Problem statement: Working from the data below, write out exactly the lines from its first through the line that contains "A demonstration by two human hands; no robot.", both ends included and pictures omitted.

********

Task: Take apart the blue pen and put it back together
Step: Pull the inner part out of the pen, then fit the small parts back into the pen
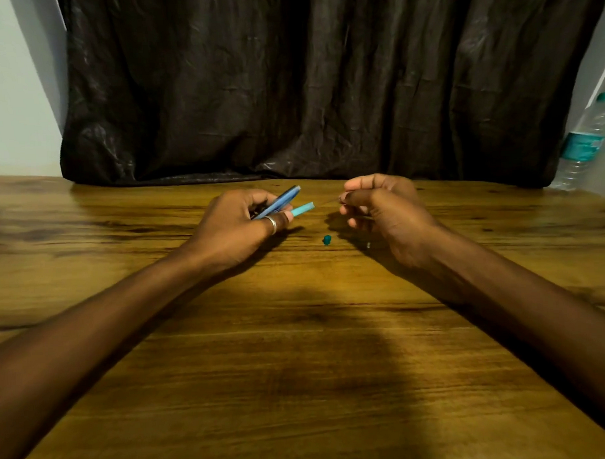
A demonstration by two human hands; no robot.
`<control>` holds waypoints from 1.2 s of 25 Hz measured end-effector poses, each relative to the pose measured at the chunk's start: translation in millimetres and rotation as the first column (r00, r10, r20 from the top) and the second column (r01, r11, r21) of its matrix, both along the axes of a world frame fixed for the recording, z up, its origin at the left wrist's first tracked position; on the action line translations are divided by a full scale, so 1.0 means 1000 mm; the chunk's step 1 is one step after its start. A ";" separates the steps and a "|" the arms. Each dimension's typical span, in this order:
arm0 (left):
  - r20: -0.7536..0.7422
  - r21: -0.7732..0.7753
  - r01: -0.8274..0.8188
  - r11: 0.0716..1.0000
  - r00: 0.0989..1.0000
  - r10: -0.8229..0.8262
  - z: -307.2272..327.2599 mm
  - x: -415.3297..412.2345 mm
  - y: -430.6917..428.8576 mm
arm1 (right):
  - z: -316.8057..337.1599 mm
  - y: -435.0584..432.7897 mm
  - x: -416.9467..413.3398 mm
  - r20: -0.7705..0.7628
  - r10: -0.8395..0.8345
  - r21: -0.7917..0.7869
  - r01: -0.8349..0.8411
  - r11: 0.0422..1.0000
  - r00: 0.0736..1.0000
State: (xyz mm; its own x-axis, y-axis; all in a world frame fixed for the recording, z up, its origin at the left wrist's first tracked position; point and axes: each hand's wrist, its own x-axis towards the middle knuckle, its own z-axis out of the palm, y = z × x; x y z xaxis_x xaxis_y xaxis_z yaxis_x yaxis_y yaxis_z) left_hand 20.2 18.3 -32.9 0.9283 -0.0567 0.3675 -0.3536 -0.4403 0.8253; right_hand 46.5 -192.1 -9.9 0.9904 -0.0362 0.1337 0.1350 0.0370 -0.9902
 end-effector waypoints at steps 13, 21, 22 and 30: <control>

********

Response to the task:
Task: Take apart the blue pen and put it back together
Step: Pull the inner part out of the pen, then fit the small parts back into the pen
A demonstration by two human hands; no robot.

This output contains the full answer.